Sunday, April 13, 2014

[The Math We See] [The Math We Do]

There are two ways I present Math in Your Feet. The first way is to upper elementary students.  In this version, the five-day residency revolves around the creative problem solving process of making our own percussive dance patterns.  Along the way, this pattern-focused process engages students in a flurry of mathematical activity within the dance making itself.  In addition, relevant math ideas/facts are identified and/or folded in to the experience to help describe, inform and improve our creative work.
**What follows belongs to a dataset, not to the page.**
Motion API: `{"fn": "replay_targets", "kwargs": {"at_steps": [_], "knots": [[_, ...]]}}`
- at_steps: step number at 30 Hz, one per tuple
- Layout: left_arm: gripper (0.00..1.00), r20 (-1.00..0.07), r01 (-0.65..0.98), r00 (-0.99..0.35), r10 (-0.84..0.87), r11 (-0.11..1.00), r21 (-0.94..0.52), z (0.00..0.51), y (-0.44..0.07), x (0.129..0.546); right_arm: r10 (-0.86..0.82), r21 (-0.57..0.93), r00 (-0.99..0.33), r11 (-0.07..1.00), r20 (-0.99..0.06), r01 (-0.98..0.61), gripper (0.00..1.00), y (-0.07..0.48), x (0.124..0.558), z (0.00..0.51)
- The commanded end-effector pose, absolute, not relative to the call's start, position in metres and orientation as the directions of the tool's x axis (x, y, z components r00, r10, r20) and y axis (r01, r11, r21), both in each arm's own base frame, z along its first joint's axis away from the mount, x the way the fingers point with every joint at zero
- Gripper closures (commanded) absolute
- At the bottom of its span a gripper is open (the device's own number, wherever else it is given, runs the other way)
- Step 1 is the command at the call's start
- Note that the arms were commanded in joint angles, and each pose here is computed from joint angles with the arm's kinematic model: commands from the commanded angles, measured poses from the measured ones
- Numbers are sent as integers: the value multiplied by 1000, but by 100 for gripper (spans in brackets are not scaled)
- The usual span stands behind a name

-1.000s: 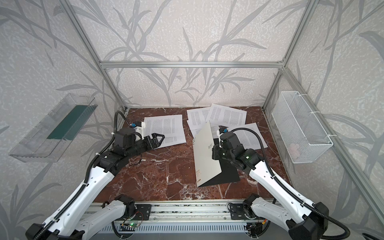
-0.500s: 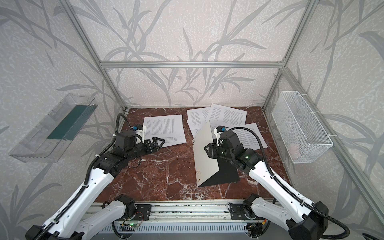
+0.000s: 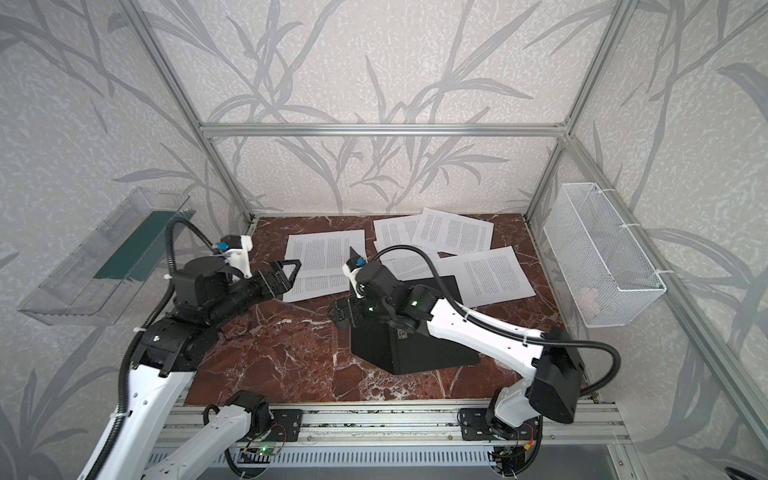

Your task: Put the files into the folder

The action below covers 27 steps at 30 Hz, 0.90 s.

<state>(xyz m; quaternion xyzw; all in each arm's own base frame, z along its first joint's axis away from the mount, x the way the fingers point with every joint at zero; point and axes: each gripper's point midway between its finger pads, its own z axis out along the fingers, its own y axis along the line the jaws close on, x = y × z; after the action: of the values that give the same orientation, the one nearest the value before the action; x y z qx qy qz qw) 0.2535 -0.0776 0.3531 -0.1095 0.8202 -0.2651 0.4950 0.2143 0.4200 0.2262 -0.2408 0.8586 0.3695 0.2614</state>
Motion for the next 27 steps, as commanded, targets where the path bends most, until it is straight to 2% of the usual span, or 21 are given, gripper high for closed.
{"fn": "replay_targets", "kwargs": {"at_steps": [1, 6, 10, 13, 18, 21, 25, 27], "knots": [[3, -785, 37, -451, -426, 869, -493, 366, -57, 235, -259, 520, -734, 562, -627, -643, 0, 466, 213, 202], [3, -804, 7, -407, -433, 879, -477, 377, -44, 217, -264, 530, -728, 537, -633, -656, 1, 491, 225, 197], [3, -788, 60, -437, -434, 860, -507, 377, -56, 215, -234, 572, -748, 517, -621, -637, 1, 480, 234, 210], [3, -749, 133, -515, -416, 825, -549, 363, -79, 225, -174, 574, -771, 573, -612, -585, 1, 438, 260, 212], [4, -557, 177, -708, -434, 654, -736, 296, -131, 252, -101, 577, -816, 659, -569, -483, 2, 352, 268, 195], [3, -508, 160, -762, -402, 643, -749, 252, -156, 259, -39, 585, -843, 704, -536, -404, 8, 295, 264, 176], [3, -410, 147, -852, -326, 602, -785, 200, -201, 257, -1, 586, -873, 741, -488, -328, 9, 242, 251, 147], [3, -369, 135, -881, -297, 590, -796, 177, -217, 256, -2, 609, -894, 732, -448, -307, 17, 231, 244, 134]]}}
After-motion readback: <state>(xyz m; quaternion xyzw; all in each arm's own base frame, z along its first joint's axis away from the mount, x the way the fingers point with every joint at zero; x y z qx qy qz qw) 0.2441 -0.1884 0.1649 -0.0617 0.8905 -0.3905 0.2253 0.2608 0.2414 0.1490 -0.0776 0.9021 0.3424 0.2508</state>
The second way I present the program is to teachers. In the current version, our 3-hour workshop revolves around giving educators an experience of making math and dance at the same time; I lead teachers through the same core Math in Your Feet lessons as I do the students. This is a program about learning while doing so it makes sense that if you're interested in teaching the program to your own students, you need to have experienced the work first hand.

I have had the thought for a year or two now that I am dissatisfied with my teacher workshop model in some subtle but important ways. There are few things in particular that have come clear since my most recent teacher workshop:

1. Three hours is enough time for experiencing Math in Your Feet, but not much more. We need another session for processing that learning and what it means for students, making connections between the dance work to other ways we do and learn math (especially on the page) and hashing out all the permutations of classroom implementation.

2. On the whole, people will see the math with which they are already familiar in the work they are doing, often geometry.

3. Math in Your Feet is not a geometry unit.

4. It's time I made this fact more explicit.

5. When I can clarify for others the core of the learning that occurs while making math and dance at the same time I will finally have the conceptual base for creating a meaningful learning experience for teachers as learners first. 

I spent the last two days mulling all this over and came up with this. I think it's a good start:

An in-depth inquiry into patterns is at the core of the program. We spend the entire first day understanding how these patterns are built and structured, and how we might go about making our own.  We begin to understand that within a single beat in a dance pattern we can describe that one moment in at least three different ways (foot position, type of movement or direction).  This is the essence of mathematical abstraction.  This program is not about any one mathematical topic or strand or subject, it is simply about how we think when we do math.

This thinking occurs when we use attributes and variables to make, compare, compose, decompose, sequence, combine and discuss our Patterns A & B. This thinking also occurs when we sort, classify, choose, name and compare the variables/attributes that make up these dance patterns.

This thinking happens in the conversations and creative work within partner teams of two and in the active observation and analysis of patterns during our sit-down group observation and discussion times.

Patterns are our focus, our purpose, and what drives us forward. This important work is informed and supported by geometry concepts as well as the use of mathematical language and spatial reasoning in context. We are also immersed in matters of equivalence:

"What does it mean to dance the same as my partner?"
"How do you know that pattern was reflected?"
"It looked like both the A and the B patterns in their Pattern C were the same, but let's take a closer look and figure out if that's so. If not, how are they different from each other?"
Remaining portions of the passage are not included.